THE PROBLEM. Your answer must be every line of the data below that holds the string "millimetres", copied exactly.

Start of RECORDS SHOWN

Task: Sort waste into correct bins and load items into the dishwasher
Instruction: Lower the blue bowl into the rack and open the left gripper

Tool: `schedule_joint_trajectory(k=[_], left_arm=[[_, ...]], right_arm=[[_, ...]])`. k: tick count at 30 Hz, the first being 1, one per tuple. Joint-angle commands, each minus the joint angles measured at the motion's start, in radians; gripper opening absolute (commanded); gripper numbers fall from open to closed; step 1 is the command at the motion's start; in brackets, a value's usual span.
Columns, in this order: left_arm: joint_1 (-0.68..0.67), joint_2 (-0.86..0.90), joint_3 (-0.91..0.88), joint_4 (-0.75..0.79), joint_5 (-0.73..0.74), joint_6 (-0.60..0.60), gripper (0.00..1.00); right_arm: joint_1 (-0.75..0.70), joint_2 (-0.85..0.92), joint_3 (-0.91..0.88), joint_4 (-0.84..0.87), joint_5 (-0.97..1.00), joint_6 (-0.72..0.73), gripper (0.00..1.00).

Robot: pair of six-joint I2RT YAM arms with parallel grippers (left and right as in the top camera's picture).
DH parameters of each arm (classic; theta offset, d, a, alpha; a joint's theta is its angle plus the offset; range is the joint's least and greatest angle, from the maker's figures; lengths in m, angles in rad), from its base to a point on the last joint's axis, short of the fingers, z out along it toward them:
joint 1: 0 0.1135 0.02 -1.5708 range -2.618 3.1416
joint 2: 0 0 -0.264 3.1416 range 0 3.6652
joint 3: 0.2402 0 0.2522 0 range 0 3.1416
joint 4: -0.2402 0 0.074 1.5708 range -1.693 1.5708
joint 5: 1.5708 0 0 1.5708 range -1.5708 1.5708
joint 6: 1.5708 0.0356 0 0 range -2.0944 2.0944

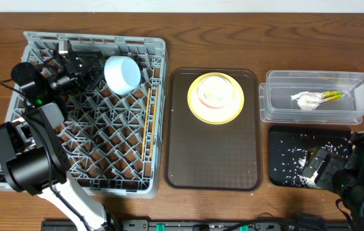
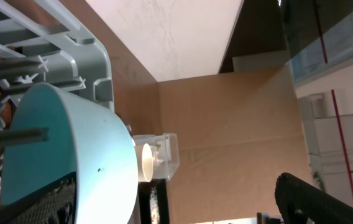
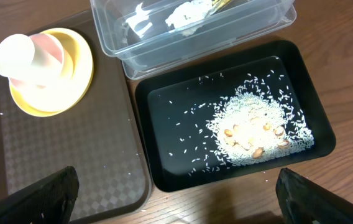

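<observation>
A light blue bowl (image 1: 123,74) lies tipped on its side in the back right of the grey dish rack (image 1: 92,40), its opening showing. My left gripper (image 1: 87,67) is open just left of it; in the left wrist view the bowl (image 2: 71,155) sits against one finger, the jaws spread wide. On the brown tray (image 1: 211,154) stands a yellow plate (image 1: 233,106) with a pink and a white cup (image 3: 27,59) stacked on it. My right gripper (image 3: 176,208) hangs open and empty over the table's front, by the black tray.
A clear bin (image 1: 316,96) with crumpled waste stands at the back right. In front of it a black tray (image 1: 297,160) holds rice and nuts. Wooden chopsticks (image 1: 147,122) lie along the rack's right side.
The bowl, which rested dome-up in the rack, now lies a little to the right and tipped, with its opening showing. My left gripper stays open beside it. The right arm is unchanged.
My left gripper was shut on the blue bowl's rim at the front left of the brown tray. Then it held the bowl over the back of the rack. Then it was open with the bowl resting in the rack, where the bowl now lies tipped.
</observation>
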Motion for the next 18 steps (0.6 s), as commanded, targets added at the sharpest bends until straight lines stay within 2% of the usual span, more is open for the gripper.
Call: schedule_joint_trajectory(k=[1,7,18], left_arm=[[0.009,0.011,0.002,0.005,0.016,-0.037,0.98],[0.016,0.011,0.003,0.006,-0.042,-0.028,0.98],[0.016,0.011,0.002,-0.001,-0.079,0.106,0.98]], right_arm=[[-0.005,0.000,0.004,-0.001,0.000,0.010,0.99],[-0.005,0.000,0.004,-0.001,0.000,0.009,0.99],[-0.005,0.000,0.004,-0.001,0.000,0.010,0.99]])
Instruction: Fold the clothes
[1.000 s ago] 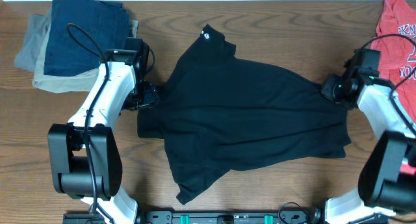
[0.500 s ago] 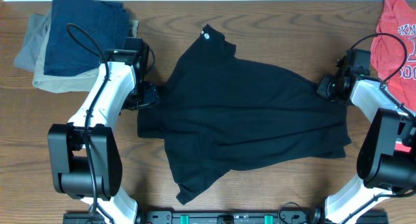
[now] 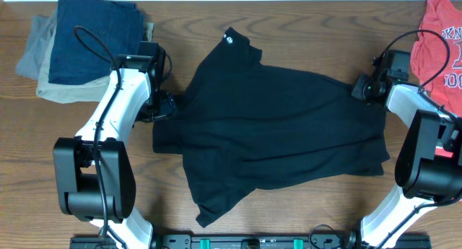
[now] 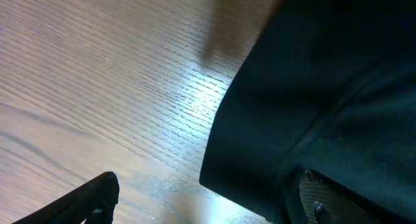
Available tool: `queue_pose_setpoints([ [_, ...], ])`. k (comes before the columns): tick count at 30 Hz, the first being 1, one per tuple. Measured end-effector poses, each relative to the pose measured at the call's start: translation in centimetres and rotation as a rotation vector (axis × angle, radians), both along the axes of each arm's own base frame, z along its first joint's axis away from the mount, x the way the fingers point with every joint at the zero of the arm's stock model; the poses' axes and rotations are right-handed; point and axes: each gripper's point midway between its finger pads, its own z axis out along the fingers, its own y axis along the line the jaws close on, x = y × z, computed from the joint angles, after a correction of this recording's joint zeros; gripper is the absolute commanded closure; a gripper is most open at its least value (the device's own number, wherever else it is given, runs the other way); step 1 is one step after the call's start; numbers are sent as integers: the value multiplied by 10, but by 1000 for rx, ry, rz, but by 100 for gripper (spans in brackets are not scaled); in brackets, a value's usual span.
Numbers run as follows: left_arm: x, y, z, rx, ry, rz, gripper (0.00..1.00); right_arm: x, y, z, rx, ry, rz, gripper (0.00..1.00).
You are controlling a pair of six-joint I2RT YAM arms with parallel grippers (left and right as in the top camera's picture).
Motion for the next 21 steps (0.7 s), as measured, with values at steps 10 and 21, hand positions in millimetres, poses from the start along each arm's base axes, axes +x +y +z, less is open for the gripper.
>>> queue_pose_setpoints([
  [10, 3, -5, -1, -28, -11, 0, 10, 34, -15, 5, -66, -87, -16, 89],
  [21, 7, -24, -3, -138, -26, 0, 10, 79, -29, 9, -78, 12, -4, 87],
])
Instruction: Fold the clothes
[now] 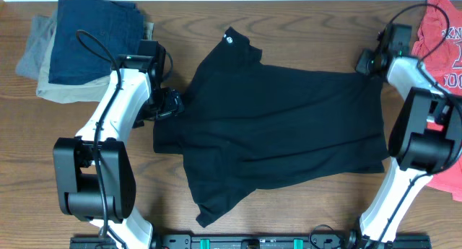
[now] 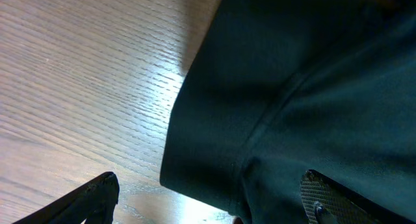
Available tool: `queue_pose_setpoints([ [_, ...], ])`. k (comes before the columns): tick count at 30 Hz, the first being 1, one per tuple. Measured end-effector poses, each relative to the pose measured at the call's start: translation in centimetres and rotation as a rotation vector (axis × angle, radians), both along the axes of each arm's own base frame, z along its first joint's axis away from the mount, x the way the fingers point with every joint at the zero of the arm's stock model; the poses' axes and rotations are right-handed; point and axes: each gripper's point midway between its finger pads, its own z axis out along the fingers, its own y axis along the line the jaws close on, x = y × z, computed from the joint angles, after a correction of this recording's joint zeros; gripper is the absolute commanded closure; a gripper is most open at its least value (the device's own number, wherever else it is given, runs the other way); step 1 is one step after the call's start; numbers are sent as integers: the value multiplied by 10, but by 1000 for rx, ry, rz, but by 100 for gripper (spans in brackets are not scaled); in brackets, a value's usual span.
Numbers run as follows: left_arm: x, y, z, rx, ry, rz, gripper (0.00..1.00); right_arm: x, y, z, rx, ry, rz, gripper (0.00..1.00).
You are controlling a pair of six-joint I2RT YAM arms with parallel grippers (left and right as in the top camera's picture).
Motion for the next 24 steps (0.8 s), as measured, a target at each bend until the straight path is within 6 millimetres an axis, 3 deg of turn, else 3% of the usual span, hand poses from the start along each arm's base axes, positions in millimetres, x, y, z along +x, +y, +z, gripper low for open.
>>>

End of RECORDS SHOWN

TASK OUTPUT.
Motion for the next 21 steps (0.7 s), as measured, with values at steps 10 and 21, hand positions in millimetres, poses from the start along each arm's base axes, axes +x +y +z, less is open for the gripper.
Motion for the next 24 steps (0.8 s), as measured, a target at each bend until the straight path is within 6 millimetres an axis, 3 deg of turn, else 3% of the usual span, hand poses from the start along each arm's base axes, positions in millimetres, x, y, z along +x, +y, +z, gripper low for open.

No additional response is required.